Quand le malade mental est le psychiatre
Paradoxalement, pratiquer la psychiatrie vous rend plus susceptible d'être un patient psychiatrique. Sortez avec les clichés et les stigmates et prenez soin de notre santé mentale.

Qui est alcoolique? Lui qui boit plus que son médecin » , raconte une vieille blague que j'ai entendue à plusieurs reprises au cours de ma formation de psychiatre. Nous avons souri pour l'écouter parce que nous savions qu'il avait en partie raison: les médecins et plus encore les psychiatres utilisent parfois notre propre bien-être ou notre inconfort mental comme un critère pour mesurer le trouble mental de quelqu'un d'autre. En fonction de notre stress ou de notre dépression à certains moments de notre vie professionnelle et personnelle, nous classerons ce que certains patients nous disent comme normal ou pathologique.
De nombreux médecins pensent qu'ils sont immunisés contre les troubles mentaux , et cela semble particulièrement vrai chez les psychiatres. Il est difficile de faire la différence entre la psychiatrie comme facteur de risque de souffrir d'un trouble tel que le burn-out (syndrome du burn-out) en raison du fort stress émotionnel de la profession, les aspects organisationnels qui ne prennent généralement pas en charge la santé mentale des médecins, les caractéristiques de facteurs de personnalité qui poussent une personne à choisir précisément la psychiatrie comme profession.
Dans les années 1950, Terman affirmait, par exemple, que les médecins étaient plus susceptibles de se sentir inférieurs , et des études plus récentes ont montré que les médecins ont tendance à être plus gênés et autocritiques, mais aussi plus obsessionnels que la population moyenne.
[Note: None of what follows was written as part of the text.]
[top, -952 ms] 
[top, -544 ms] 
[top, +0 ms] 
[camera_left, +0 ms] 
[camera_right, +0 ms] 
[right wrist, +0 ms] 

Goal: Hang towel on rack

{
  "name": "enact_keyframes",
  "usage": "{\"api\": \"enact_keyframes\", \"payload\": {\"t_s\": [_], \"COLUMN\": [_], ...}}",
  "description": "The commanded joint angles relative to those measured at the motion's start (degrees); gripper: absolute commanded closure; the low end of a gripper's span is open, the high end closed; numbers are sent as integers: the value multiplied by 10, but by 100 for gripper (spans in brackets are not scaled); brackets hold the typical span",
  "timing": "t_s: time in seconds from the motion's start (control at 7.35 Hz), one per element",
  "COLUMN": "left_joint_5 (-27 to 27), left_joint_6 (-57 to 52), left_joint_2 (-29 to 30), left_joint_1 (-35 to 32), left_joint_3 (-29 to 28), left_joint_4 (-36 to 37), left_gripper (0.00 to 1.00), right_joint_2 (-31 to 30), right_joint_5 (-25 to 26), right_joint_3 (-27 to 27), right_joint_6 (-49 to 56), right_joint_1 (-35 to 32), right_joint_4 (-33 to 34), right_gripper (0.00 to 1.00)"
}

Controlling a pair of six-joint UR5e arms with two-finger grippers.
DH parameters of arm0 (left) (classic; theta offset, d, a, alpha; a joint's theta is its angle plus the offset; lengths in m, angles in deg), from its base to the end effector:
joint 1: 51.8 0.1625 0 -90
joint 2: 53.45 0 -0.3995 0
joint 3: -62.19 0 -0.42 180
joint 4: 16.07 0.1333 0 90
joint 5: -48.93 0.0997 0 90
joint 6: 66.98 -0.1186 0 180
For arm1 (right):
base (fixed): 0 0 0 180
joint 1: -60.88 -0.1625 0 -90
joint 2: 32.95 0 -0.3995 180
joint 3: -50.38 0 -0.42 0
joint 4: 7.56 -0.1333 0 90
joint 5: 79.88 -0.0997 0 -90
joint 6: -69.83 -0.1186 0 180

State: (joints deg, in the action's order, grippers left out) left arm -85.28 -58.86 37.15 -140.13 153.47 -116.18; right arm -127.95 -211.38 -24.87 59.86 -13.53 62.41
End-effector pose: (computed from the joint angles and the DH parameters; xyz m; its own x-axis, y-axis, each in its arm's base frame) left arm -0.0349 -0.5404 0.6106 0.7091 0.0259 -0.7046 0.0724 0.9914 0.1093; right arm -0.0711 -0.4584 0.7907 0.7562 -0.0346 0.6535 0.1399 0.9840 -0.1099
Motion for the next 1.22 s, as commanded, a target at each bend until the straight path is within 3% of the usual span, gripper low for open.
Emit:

Certaines (rares) études ont examiné ce qui se passe lorsque le psychiatre souffre d'une maladie mentale. Apparemment, il est beaucoup plus difficile pour nous de le reconnaître et d'obtenir l'aide appropriée, et nous sommes confrontés à une stigmatisation encore plus grande que les autres patients psychiatriques. Comme si notre profession devait nous protéger des maladies mentales, quand des études indiquent qu'au contraire, le risque de souffrir de certains troubles mentaux augmente
Peu de collègues sont venus parler publiquement de leurs difficultés avec la maladie mentale. La psychiatre américaine Suzanne Vogel-Scibilia est l'une des rares à avoir raconté publiquement sa vie avec un trouble bipolaire et ce que cette maladie a signifié en tant que psychiatre.
Dans une délicieuse conversation que j'ai trouvée sur YouTube, il raconte comment son trouble a commencé dans son enfance et ce n'est que ses années d'étudiant en médecine qu'il a été diagnostiqué. Elle s'est habituée à vivre chaque saison des hauts et des bas émotionnels, à entendre des voix et à avoir des hallucinations de temps en temps; Alors, quand, en tant que médecin interne en service, il a vu un patient ramper dans le placard à vadrouille au milieu de la nuit, il a pensé que c'était une autre de ses hallucinations. Il lui a fallu du temps pour se rendre compte qu'elle était une patiente qui, comme elle en d'autres occasions, délirait.
Finalement, Vogel-Scibilia a quitté la médecine interne et a décidé de se lancer dans la psychiatrie , où elle a également dû, en tant que résidente, souffrir de la stigmatisation de la maladie mentale, même de la part de ses propres collègues. Maintenant, elle travaille comme directrice d'un centre privé.
Cette femme avec son témoignage décrit le triple stigmate des psychiatres lorsqu'ils souffrent d'une maladie mentale : celui d'être une minorité, celui d'avoir une maladie mentale et, en plus, d'être psychiatre. À quoi il ajoute, les psychiatres en tant que patients ne peuvent pas s'attendre à trouver beaucoup d'empathie de la part d'autres patients psychiatres car ils accumulent souvent beaucoup de ressentiment envers la guilde des psychiatres.
Le meilleur médecin est le pire patient. Une autre phrase courante chez les professionnels qui reflète la difficulté de nombreux professionnels de la santé à prendre soin d'eux-mêmes.
Il est temps de mettre fin aux clichés et de reconnaître le risque d'être en contact permanent avec la souffrance de la maladie mentale et de la mort. Dans le cas des psychiatres, il faudra commencer à créer des espaces de soins pour notre santé mentale et aussi exiger de ceux qui gèrent les services de santé mentale une plus grande sensibilité à la difficulté de reconnaître et de traiter adéquatement la souffrance mentale des professionnels. santé mentale.
Assez du couteau en bois chez le forgeron!